Scott and I watched the movie Little Children without knowing anything beyond what the rental said on the back of the box. From the opening moments of the movie it's clear the movie is a novel adaptation. A disembodied narrator is with us for most of the story. As the film opens we see Sarah, played by Kate Winslet with her three year old daughter and three other suburban mothers and their children in a playground setting. I assume it’s being narrated from Sarah’s point of view. Several minutes later, the point of view switches to Brad, a stay at home dad referred to by the three women who are regulars at the playground as “The Prom King”. I then assume the story is being told from the omniscient point of view, simply because the ethereal male narrator’s voice is so god-like and detached. I realize soon afterward that the narrator speaks only from the point of view of two of the many characters.
I can’t recall ever seeing a movie narrated so heavily throughout and I can't think of any narrated from multiple points of view. It took me slightly off guard initially, but it was very effective. When I read a novel told from multiple points of view, I tend to “hear” a different voice for each character.

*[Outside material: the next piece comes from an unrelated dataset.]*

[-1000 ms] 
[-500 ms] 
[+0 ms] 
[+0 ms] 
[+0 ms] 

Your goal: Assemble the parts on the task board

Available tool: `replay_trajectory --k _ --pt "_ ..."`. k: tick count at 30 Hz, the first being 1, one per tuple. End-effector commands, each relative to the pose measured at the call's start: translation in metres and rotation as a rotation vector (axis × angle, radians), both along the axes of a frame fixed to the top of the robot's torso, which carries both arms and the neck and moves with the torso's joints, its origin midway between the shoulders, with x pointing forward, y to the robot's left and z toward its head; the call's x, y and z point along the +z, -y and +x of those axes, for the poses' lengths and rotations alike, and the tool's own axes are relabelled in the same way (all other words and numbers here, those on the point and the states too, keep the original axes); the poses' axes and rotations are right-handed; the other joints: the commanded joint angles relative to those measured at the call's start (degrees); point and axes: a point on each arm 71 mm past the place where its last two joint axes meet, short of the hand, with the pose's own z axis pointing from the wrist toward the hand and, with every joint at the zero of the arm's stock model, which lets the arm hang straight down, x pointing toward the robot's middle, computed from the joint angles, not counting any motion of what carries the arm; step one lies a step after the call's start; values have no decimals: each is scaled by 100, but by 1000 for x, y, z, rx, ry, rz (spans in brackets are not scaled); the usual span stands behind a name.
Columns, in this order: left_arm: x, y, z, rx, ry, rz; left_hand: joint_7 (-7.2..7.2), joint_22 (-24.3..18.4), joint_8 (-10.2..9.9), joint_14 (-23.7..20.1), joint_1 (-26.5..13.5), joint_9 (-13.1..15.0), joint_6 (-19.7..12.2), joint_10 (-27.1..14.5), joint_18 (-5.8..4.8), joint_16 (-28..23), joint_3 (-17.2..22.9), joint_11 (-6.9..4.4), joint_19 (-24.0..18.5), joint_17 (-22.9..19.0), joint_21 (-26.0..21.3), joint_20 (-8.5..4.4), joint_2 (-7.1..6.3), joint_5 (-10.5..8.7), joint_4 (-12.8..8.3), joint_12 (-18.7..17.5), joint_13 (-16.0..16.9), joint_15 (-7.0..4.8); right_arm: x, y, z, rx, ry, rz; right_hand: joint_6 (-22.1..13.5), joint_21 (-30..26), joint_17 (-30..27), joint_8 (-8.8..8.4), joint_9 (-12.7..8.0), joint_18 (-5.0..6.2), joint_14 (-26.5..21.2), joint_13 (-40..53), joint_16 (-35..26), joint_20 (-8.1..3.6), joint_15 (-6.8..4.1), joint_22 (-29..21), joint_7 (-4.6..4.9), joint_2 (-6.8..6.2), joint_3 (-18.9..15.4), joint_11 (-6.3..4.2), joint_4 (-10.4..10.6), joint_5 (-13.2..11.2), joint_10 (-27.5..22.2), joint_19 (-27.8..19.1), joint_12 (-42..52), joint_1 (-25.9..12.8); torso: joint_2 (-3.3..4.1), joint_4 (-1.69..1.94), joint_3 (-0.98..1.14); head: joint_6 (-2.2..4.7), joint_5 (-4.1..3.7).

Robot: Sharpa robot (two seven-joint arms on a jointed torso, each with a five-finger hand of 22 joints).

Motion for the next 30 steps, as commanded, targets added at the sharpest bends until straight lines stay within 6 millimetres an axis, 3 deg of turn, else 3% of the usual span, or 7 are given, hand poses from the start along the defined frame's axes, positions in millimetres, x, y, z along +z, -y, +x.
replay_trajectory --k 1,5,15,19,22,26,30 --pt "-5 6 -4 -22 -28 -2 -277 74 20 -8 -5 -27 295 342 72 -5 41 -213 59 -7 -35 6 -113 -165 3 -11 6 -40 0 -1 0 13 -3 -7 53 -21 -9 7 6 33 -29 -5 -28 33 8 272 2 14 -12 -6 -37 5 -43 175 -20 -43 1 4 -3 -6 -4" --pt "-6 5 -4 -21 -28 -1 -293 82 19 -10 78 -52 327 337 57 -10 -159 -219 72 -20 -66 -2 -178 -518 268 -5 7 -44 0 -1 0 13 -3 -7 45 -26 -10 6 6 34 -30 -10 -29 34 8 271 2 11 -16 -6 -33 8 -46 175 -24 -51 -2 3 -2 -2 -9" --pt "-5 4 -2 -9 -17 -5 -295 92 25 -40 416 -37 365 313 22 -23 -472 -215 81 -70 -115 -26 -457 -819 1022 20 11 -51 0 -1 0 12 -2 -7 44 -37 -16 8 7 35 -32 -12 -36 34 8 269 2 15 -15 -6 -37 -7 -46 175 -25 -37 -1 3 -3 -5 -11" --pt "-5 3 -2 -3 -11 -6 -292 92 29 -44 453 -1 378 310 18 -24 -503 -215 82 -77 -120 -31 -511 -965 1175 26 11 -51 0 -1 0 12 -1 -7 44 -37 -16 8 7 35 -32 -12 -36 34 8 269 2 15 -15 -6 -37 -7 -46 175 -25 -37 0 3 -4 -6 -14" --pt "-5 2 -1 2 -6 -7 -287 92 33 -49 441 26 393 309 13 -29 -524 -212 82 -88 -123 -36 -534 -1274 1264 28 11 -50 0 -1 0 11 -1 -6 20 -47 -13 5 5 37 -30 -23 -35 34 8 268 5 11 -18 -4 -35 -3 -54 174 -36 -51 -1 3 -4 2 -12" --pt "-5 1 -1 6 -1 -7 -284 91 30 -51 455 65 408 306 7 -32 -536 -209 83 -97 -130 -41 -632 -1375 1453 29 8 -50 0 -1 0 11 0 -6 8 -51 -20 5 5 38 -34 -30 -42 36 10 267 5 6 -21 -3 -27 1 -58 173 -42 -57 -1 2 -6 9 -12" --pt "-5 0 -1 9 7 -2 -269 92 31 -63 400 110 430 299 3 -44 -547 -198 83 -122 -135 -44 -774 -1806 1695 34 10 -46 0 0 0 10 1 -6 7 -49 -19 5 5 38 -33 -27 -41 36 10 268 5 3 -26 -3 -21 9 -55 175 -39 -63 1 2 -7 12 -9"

The story was so interesting, the characters – and there were quite a few -- so well developed and the many major conflicts were so elegantly wrapped up that I was interested in finding out more about the author, Tom Perrotta and the book. I found out that in addition to writing Little Children, he wrote Election, which was also adapted to film in 1999. In all he’s written six novels, his newest, The Abstinence Teacher due to be published in October. He’s also written a number of short stories and essays.
I found an interview with Tom Perrotta that was done prior to the film adaptation of Little Children in Post Road Magazine – incidentally, the same literary magazine where P. Amy MacKinnon of The Writers Group is a fiction slush reader. In the
When the movie finished, I realized that for the last few years, no matter what the medium, whether it’s a novel, a movie, a short story or even a television show, I find myself dissecting stories -- the good ones -- and noticing technique in a great deal of detail. A couple of years ago, Scott and another painter were having a spirited discussion about a particular group of paintings in an art magazine. I was a little amused and thought that as an art lover, but not a painter I could derive more enjoyment from artwork than they could because they were incapable of not analyzing the technique and I didn’t know enough to do it. I went to the ballet several years ago and had a similar experience. I knew enough about ballet from a couple of humbling years as a beginning adult student to appreciate how incredibly difficult even the simplest things are, but not enough experience to notice small mistakes in particularly difficult moves. I overheard two young women behind me making a big deal about something that had happened right before my eyes during a lift that was apparently near-catastrophic, but the dancer recovered and only the most discerning eyes in the audience ever knew the difference. I was watching and I didn’t.
Does experiencing art of any kind with a critical eye add or detract from your enjoyment of it? Does the analysis take us out of the experience? How do you view art, literature, dance, music or other art forms when you have an intimate understanding of them? Once you've immersed yourself in an art form, can you ever give your inner critic the day off?